The following day, November 11, Broun seemingly backed away from his statements, saying on WGAC radio, "I regret putting it that way," and "I apologize to anyone who has taken offense at that." Broun nevertheless asserted that Obama "is extremely liberal" and "has promoted a lot of socialistic ideas, and it just makes me concerned."

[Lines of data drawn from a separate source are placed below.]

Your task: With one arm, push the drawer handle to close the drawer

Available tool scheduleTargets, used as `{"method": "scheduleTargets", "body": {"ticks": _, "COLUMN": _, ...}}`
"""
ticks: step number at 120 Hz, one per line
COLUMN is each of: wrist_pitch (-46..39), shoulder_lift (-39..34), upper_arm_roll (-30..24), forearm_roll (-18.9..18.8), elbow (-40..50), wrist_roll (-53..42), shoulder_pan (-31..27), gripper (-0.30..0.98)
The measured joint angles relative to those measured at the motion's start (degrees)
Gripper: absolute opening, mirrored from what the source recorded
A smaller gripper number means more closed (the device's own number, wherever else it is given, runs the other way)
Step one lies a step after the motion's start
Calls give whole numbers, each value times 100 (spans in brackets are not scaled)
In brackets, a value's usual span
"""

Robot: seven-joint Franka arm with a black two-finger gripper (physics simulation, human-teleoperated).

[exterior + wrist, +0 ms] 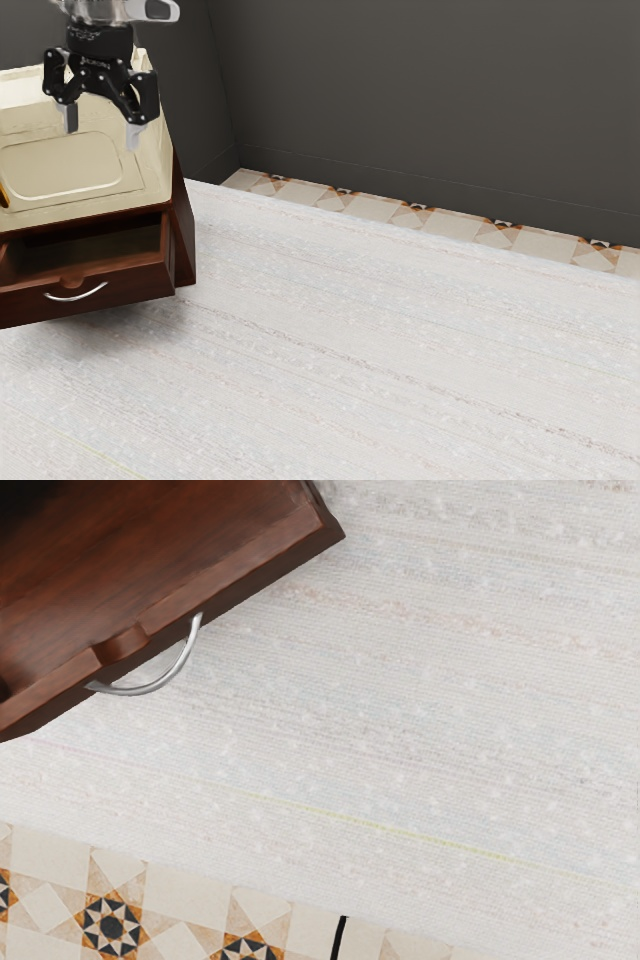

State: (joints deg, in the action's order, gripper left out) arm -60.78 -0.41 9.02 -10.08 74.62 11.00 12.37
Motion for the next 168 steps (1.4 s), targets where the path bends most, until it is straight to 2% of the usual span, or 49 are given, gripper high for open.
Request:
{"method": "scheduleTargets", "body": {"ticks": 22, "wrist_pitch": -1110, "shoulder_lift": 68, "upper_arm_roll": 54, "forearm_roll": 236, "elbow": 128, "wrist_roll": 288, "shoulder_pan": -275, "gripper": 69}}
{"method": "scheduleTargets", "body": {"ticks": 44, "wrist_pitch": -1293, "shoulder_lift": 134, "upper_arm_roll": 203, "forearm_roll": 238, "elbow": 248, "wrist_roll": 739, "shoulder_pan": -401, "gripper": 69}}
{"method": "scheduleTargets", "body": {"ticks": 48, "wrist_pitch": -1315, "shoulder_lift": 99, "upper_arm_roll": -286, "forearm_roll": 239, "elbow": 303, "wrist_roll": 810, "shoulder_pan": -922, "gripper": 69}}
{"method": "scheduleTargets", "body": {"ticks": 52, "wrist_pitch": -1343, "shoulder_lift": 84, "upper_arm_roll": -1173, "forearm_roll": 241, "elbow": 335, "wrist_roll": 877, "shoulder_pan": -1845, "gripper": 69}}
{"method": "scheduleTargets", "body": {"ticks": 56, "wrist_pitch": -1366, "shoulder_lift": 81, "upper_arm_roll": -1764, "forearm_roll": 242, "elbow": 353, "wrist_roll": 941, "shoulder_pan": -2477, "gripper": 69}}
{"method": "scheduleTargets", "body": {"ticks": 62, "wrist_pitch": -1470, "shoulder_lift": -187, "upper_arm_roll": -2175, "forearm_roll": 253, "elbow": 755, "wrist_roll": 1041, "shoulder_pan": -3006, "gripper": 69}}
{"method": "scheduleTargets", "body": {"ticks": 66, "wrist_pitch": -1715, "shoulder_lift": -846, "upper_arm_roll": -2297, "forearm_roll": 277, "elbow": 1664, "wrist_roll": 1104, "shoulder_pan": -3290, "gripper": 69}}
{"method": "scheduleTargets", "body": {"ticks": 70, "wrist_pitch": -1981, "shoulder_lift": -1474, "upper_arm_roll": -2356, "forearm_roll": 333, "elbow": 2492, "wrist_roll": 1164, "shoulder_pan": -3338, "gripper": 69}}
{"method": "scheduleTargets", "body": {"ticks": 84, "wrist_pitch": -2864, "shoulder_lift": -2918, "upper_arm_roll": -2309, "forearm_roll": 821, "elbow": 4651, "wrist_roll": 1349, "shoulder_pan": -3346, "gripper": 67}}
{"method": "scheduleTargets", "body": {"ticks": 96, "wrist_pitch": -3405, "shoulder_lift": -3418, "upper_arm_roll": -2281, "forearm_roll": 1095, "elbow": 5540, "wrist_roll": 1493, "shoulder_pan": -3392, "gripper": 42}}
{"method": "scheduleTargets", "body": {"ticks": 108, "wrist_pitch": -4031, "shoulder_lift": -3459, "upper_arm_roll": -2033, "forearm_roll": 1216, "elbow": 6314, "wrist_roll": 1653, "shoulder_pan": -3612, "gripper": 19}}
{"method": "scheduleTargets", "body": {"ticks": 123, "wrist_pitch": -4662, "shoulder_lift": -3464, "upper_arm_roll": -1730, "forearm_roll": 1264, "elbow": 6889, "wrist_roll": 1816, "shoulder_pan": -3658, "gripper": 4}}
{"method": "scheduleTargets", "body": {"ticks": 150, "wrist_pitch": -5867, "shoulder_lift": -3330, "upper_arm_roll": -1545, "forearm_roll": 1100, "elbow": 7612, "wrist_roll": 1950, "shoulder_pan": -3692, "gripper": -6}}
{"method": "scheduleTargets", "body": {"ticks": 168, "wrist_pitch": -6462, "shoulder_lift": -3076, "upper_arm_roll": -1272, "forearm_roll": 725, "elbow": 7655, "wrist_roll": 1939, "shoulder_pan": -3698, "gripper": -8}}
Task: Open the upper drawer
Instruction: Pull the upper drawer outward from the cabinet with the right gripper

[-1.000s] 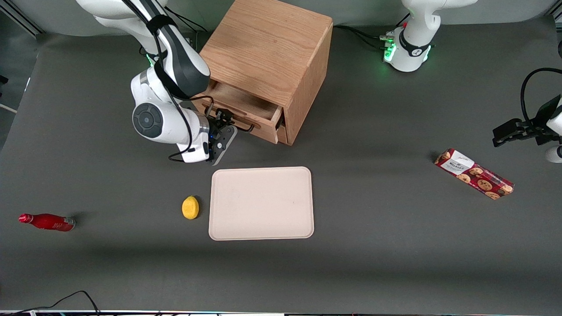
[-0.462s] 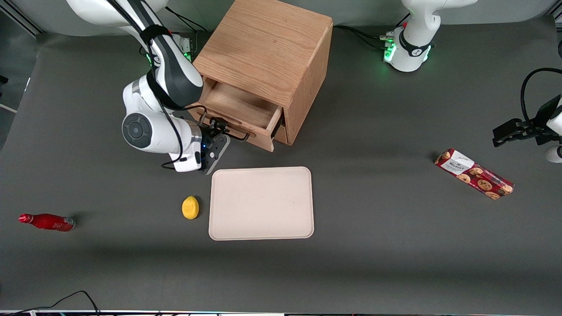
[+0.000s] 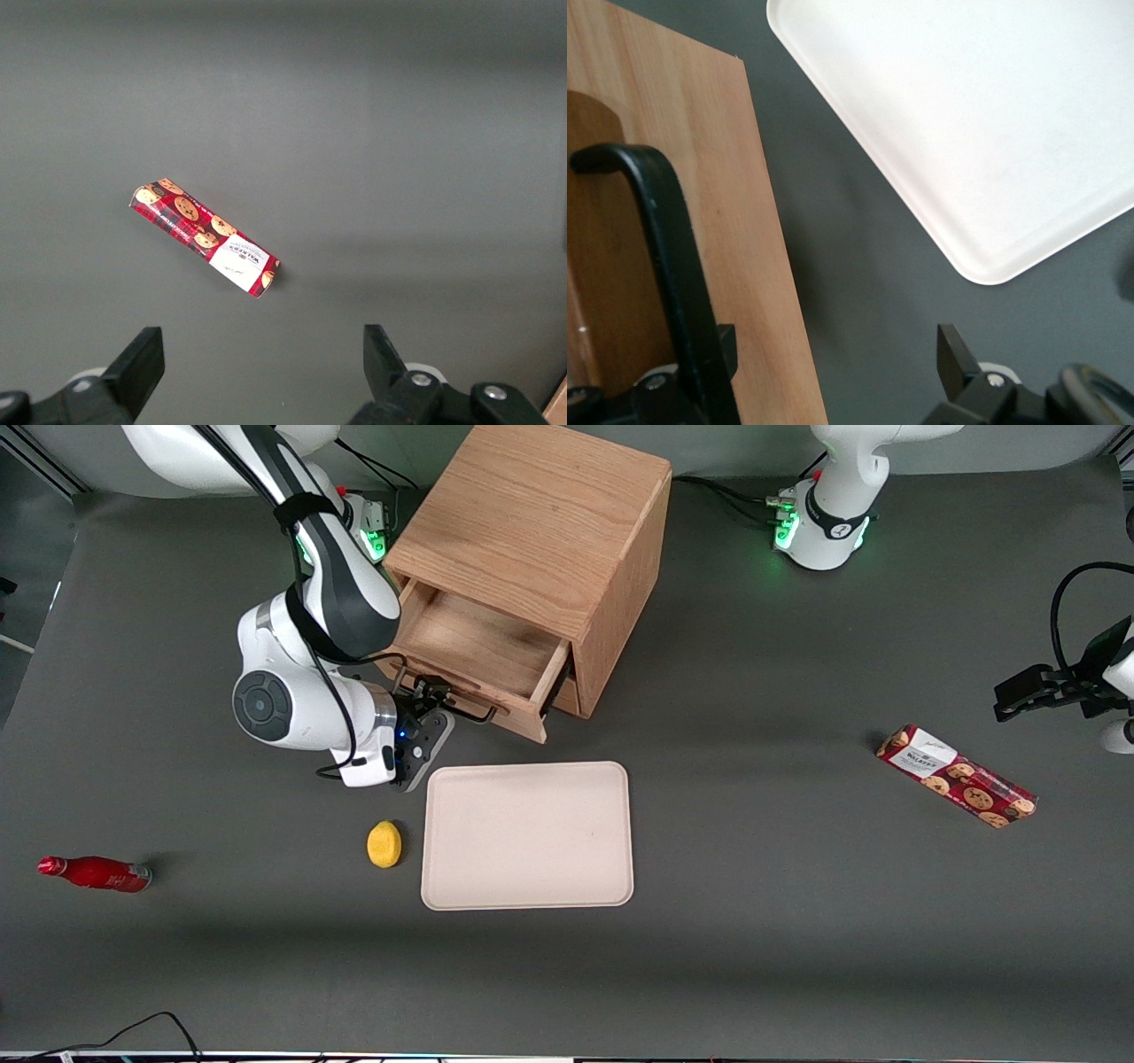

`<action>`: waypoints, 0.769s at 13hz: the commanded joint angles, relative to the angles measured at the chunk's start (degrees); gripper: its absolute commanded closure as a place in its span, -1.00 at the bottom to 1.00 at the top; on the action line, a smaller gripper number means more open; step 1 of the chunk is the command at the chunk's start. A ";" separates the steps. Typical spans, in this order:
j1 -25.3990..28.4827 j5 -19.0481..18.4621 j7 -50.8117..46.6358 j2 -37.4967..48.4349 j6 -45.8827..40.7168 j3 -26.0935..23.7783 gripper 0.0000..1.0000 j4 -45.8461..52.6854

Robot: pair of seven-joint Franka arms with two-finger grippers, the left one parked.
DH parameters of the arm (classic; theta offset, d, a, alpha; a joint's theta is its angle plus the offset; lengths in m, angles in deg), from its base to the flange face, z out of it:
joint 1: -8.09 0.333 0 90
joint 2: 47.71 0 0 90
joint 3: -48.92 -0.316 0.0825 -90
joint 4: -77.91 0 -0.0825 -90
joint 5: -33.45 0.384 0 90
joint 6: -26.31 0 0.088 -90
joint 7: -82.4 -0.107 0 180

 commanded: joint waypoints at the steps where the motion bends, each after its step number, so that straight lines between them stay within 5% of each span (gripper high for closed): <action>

His remarks in the radio interview were at first interpreted in the press as an apology. However, Broun's office later said he was "not taking back anything he said" and a spokeswoman said, "We have not issued any official apology” for the remarks. The spokeswoman said Broun stood by a written statement he had issued in which he criticized Obama for having "socialist views" and raised what the Atlanta Journal Constitution described as "ominous concerns" about the civilian force. The news release read in part, "I firmly believe that we must not fall victim to the 'it can't happen here' mentality. I adhere to the adage 'eternal vigilance is the price of liberty.'" Broun also said that his comments had been sensationalized by the media.
In a town hall meeting on 22 February 2011, Broun was asked by an unidentified elderly man, "Who is going to shoot Obama?" The disconcerting question was apparently met with laughter. Broun did not directly address the question, but instead responded with, "The thing is, I know there's a lot of frustration with this president. We're going to have an election next year. Hopefully, we'll elect somebody that's going to be a conservative, limited-government president ... who will sign a bill to repeal and replace Obamacare."
Broun, who later that week condemned the question, contested the quoted response originally reported by the Athens Banner-Herald. According to his press secretary, Broun immediately moved on to the next question.
The incident prompted a brief investigation by the Secret Service, who days later confirmed that the constituent did not pose a threat and had "acted in poor taste," concluding that the incident was a "closed matter."
Broun and his wife, the former Nikki Wilkes, have two daughters, a son, and two grandchildren.